Entonces se despertó.
Sumire recordaba el sueño hasta en sus menores detalles. Incluso hubiese podido dibujarlo. Lo único que era incapaz de recordar era el rostro de la madre que desaparecía succionada hacia el agujero oscuro. También las preciosas palabras que ésta pronunciaba se perdían en el vacío más absoluto. Sumire, en la cama, mordió la almohada con violencia y lloró.
El barbero ya no hace agujeros.
Después del sueño tomé una determinación crucial. Por fin la punta de mi —a su manera— diligente pico ha empezado a golpear sobre roca sólida. ¡Crac! Le mostraré a Myû con claridad cuáles son mis deseos. No puedo continuar así, colgada toda la vida. No puedo ser como un tímido barbero que abre un agujero en el patio trasero de su casa y se asoma a su interior para confesar en secreto: «¡Amo a Myû!». Si esta situación se prolonga, yo me iré perdiendo poco a poco.

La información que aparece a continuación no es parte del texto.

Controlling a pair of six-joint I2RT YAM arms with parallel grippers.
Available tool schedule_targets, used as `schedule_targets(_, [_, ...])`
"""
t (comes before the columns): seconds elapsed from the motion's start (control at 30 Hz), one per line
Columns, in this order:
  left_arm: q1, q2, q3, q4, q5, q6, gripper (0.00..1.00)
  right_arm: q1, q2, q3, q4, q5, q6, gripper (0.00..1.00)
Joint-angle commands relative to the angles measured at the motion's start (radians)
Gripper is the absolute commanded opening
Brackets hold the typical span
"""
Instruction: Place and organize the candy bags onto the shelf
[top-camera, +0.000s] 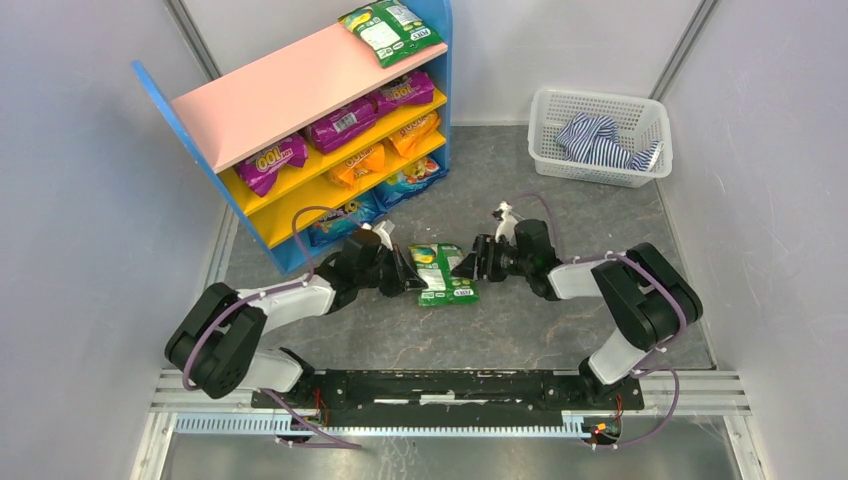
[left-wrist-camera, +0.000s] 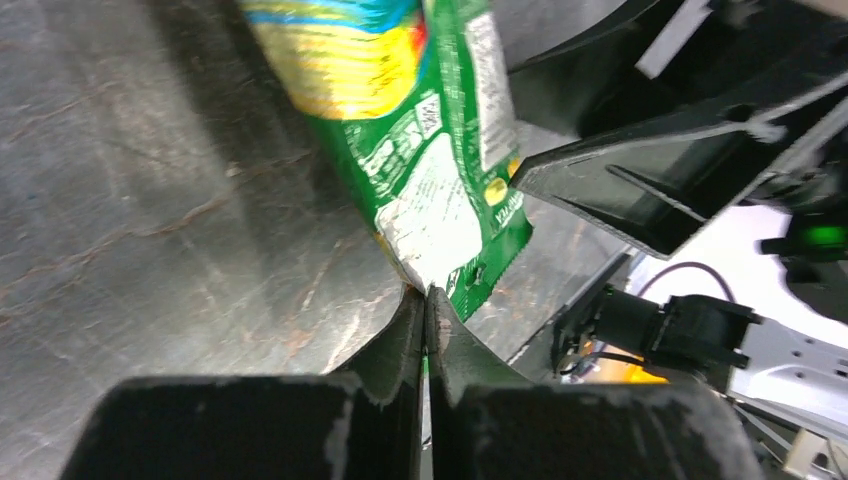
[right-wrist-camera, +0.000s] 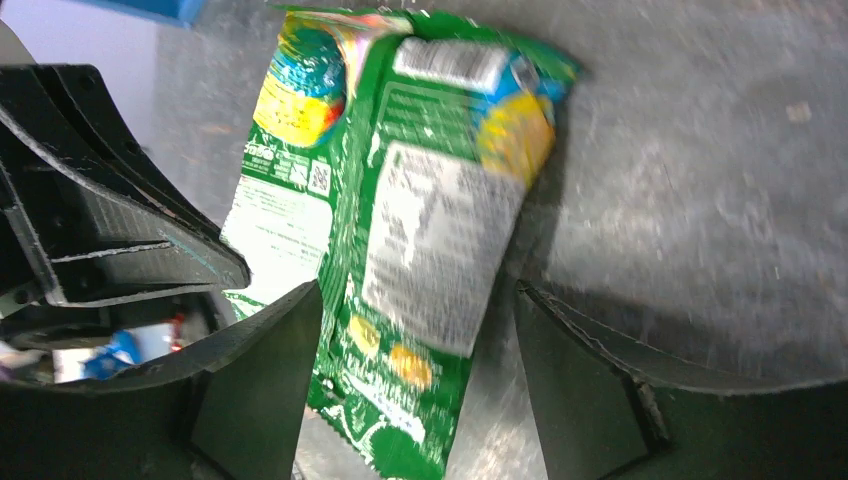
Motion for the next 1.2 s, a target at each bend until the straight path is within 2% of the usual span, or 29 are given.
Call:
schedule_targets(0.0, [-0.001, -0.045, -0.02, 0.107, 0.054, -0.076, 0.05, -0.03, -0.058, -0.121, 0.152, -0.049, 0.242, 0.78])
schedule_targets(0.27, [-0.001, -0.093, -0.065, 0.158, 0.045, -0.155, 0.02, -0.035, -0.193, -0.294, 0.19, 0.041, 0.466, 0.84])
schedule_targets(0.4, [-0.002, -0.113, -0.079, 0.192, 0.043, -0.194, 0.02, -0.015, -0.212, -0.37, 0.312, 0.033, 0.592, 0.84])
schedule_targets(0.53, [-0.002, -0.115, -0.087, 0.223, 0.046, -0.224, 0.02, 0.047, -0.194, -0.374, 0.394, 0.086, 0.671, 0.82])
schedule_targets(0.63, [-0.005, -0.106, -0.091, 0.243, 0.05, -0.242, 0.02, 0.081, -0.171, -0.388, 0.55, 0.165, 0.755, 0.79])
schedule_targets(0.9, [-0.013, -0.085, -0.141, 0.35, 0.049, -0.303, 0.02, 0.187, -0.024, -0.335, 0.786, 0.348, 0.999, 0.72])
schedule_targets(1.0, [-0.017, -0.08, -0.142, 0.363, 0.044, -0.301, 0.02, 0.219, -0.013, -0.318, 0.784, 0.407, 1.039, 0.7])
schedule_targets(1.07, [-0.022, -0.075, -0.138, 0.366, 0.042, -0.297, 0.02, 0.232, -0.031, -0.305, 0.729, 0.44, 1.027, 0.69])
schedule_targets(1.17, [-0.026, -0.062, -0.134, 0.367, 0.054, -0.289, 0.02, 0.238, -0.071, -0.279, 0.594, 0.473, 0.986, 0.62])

Todos los amaneceres y todos los atardeceres irán arrancándome un pedazo tras otro. Dentro de poco, mi existencia se habrá diluido en la corriente y yo me habré convertido en «nada».

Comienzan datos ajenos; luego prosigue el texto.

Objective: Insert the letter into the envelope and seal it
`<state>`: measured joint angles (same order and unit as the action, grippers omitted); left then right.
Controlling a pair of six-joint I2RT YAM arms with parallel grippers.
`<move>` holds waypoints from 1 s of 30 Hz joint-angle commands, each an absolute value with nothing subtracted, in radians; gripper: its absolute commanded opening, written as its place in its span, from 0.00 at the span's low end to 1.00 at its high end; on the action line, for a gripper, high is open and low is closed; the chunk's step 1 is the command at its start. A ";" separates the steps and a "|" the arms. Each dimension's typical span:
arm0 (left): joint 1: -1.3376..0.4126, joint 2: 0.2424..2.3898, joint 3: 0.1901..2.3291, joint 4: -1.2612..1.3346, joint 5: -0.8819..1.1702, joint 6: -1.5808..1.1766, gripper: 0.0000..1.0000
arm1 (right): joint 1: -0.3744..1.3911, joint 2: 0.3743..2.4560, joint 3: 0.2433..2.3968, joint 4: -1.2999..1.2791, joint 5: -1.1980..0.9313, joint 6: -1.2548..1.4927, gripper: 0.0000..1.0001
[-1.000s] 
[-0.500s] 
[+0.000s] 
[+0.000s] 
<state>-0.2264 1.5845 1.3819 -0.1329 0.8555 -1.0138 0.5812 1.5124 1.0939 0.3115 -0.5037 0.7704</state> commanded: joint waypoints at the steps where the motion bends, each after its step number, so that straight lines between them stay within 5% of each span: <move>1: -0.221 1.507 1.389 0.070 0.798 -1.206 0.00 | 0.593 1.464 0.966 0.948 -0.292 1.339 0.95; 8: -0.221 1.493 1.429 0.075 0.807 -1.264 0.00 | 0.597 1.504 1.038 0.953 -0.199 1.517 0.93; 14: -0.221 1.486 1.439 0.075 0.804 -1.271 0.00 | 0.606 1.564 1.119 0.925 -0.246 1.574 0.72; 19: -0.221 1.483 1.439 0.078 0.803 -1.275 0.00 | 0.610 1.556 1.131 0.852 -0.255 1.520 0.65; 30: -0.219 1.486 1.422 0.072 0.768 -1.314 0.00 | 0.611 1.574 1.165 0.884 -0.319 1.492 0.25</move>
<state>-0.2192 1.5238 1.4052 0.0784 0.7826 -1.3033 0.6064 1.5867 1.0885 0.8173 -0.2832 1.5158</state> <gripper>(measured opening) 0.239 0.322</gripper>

Las cosas son tan claras como el cristal de cuarzo. El cristal. El cristal.
Quiero abrazar a Myû, quiero que ella me abrace. Yo ya he entregado todo cuanto me importaba. Ya no quiero darles nada más. Aún no es demasiado tarde. Debo hacer el amor con Myû. Penetrar en su interior. Y que ella penetre en mi interior. Como dos voraces y aterciopeladas serpientes.
¿Y qué haré si Myû no me acepta?
En ese caso, tendré que aceptar las cosas como vengan.
—Es que, cuando te disparan, sangras.
Debe correr la sangre. Debo afilar mi cuchillo y degollar un perro en alguna parte.
¿Verdad que sí?
Pues sí.
Estas líneas son un mensaje que me mando a mí misma. Parecen un bumerán. Cuando lo arrojo, rasga las tinieblas en la lejanía, asusta la pequeña alma de algún desdichado canguro y, pronto, vuelve a mi mano. Pero el bumerán que retorna no es el mismo bumerán que yo he arrojado. Lo sé. Bumerán, bumerán.